__Your assignment__. Would you output the entries below only from the line containing "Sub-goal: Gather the" through the line containing "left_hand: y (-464", exactly as they stand and with both ends included?

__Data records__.
__________________________________________________
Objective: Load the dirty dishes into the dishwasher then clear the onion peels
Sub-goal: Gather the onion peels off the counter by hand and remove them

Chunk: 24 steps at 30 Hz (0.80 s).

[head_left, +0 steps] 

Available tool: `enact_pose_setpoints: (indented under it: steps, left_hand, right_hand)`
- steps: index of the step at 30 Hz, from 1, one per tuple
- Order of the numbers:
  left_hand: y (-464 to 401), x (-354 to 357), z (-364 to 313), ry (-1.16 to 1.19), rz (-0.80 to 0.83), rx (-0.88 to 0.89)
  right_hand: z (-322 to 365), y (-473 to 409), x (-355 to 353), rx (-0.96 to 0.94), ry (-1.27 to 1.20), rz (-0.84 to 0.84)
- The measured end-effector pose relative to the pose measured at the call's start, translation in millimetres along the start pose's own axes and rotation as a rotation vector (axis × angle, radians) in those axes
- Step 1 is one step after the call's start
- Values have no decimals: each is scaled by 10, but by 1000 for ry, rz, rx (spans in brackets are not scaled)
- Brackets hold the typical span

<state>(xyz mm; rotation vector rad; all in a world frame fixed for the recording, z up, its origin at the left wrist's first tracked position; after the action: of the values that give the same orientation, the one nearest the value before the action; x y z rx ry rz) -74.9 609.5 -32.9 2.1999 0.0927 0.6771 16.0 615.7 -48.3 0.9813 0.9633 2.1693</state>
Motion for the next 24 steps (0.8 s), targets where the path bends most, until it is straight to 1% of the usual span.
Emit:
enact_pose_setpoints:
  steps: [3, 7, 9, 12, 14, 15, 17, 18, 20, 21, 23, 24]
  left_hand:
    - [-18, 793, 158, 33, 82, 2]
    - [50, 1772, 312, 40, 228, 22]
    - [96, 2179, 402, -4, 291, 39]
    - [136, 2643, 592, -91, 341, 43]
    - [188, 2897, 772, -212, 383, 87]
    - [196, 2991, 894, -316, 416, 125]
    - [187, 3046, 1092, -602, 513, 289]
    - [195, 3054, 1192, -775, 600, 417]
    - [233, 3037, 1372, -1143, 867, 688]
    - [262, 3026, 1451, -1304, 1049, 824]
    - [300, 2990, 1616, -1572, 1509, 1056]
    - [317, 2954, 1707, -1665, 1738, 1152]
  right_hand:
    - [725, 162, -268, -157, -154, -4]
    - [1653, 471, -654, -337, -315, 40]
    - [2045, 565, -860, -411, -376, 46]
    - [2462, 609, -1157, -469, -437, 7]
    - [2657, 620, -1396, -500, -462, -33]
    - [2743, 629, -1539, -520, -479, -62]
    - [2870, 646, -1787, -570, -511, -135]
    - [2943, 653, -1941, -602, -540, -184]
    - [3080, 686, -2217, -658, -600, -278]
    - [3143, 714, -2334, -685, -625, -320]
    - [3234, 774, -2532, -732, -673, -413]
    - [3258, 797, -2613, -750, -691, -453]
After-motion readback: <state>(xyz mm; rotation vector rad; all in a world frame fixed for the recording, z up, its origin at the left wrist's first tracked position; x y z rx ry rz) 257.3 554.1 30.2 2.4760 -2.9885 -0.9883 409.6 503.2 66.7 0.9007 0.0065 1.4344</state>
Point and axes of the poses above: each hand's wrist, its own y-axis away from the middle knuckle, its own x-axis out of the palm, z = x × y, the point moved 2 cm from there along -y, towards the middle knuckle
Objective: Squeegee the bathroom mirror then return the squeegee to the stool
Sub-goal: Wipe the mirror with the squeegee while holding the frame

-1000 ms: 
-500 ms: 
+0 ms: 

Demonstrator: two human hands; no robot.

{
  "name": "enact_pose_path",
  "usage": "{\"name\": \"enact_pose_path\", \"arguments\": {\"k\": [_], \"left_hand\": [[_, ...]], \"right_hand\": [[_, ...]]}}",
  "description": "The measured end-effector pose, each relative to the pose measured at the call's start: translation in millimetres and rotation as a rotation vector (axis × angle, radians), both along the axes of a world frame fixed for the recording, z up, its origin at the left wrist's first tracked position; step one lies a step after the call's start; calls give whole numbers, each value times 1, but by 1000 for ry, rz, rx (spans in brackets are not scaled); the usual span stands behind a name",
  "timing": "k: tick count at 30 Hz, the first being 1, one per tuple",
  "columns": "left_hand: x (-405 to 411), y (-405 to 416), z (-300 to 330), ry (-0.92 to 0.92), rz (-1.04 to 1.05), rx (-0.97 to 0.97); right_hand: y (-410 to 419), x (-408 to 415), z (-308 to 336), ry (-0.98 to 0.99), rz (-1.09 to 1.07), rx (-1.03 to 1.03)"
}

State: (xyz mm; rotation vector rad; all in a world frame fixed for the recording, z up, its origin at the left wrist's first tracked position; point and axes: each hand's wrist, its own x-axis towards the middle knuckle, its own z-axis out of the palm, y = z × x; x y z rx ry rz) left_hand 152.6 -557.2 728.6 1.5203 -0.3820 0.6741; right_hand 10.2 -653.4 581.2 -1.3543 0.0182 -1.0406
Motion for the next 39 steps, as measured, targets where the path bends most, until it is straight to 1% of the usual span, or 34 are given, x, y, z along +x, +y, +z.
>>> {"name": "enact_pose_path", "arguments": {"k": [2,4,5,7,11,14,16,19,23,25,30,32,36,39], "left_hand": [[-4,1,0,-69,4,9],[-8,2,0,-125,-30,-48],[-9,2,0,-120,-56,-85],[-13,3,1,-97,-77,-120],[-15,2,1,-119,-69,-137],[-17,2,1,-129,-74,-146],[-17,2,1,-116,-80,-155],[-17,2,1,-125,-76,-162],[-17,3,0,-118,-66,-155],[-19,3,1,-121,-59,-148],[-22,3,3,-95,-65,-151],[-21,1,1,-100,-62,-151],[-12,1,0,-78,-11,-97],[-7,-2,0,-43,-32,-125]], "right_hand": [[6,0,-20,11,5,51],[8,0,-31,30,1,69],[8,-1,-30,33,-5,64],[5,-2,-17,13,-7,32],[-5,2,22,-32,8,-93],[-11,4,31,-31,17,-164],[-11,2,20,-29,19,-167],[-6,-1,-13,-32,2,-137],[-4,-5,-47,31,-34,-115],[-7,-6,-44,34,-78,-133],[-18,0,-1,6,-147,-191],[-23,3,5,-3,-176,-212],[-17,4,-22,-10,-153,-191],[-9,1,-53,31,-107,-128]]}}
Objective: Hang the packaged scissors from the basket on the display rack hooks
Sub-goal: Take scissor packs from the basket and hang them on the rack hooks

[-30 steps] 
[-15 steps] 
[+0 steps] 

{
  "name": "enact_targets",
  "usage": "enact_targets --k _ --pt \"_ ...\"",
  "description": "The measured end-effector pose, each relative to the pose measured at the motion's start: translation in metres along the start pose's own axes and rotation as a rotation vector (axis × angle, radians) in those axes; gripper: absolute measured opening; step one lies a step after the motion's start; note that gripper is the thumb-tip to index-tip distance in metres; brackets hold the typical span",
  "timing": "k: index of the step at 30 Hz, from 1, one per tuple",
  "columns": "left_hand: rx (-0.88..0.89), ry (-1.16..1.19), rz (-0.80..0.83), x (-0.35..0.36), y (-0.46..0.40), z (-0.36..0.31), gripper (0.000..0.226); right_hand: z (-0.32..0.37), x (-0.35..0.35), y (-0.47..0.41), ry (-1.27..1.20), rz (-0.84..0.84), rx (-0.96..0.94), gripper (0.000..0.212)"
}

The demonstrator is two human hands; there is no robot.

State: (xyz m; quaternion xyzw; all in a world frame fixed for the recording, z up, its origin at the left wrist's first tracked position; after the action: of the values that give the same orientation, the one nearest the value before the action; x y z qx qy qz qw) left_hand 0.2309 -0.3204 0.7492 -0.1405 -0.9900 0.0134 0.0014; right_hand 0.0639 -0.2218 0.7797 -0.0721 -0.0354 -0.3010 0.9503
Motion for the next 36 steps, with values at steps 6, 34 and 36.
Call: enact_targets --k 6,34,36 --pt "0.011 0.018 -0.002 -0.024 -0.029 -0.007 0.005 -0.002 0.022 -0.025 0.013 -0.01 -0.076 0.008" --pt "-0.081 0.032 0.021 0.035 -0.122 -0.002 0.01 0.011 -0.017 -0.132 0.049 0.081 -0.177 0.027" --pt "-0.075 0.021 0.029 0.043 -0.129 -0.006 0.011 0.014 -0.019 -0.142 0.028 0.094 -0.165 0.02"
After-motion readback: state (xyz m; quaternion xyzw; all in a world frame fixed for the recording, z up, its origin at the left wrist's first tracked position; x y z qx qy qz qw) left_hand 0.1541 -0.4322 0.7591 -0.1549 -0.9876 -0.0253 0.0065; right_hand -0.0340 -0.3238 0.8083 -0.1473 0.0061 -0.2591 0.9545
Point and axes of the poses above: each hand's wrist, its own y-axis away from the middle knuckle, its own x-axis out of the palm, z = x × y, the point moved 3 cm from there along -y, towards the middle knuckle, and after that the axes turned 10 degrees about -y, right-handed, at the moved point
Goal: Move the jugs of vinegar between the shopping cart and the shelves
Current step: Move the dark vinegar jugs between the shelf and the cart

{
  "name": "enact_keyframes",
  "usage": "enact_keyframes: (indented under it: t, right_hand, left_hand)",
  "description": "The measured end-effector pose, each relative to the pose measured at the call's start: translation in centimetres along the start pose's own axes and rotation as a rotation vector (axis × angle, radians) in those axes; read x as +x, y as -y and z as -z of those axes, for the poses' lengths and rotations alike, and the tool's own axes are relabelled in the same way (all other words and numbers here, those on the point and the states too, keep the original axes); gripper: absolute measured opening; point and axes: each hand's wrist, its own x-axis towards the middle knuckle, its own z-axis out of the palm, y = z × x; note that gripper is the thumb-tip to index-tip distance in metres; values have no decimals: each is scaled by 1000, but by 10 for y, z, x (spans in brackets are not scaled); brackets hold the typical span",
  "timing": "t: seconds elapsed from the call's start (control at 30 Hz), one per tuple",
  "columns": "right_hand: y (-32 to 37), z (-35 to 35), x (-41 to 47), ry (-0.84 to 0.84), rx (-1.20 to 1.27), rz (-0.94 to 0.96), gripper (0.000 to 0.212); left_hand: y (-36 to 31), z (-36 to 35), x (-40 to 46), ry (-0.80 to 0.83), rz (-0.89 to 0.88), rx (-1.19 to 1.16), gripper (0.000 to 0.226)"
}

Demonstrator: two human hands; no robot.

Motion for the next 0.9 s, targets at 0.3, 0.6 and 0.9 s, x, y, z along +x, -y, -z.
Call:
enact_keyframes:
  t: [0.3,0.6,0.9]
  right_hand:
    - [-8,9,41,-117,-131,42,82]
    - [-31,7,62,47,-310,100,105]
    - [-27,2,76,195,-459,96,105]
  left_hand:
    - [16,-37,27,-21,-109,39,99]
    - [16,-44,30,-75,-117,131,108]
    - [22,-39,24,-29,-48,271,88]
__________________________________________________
__Answer for this exercise__.
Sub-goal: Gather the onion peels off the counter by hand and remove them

Chunk: 24 steps at 30 Hz (0.80 s).

[head_left, +0 steps] 

Available tool: `enact_pose_setpoints: (indented under it: steps, left_hand, right_hand)`
- steps: index of the step at 30 Hz, from 1, one per tuple
- Order of the numbers:
  left_hand: y (-464 to 401), x (-354 to 357), z (-364 to 313), ry (-1.16 to 1.19), rz (-0.80 to 0.83), rx (-0.88 to 0.89)

The answer has been given, and the exercise is done.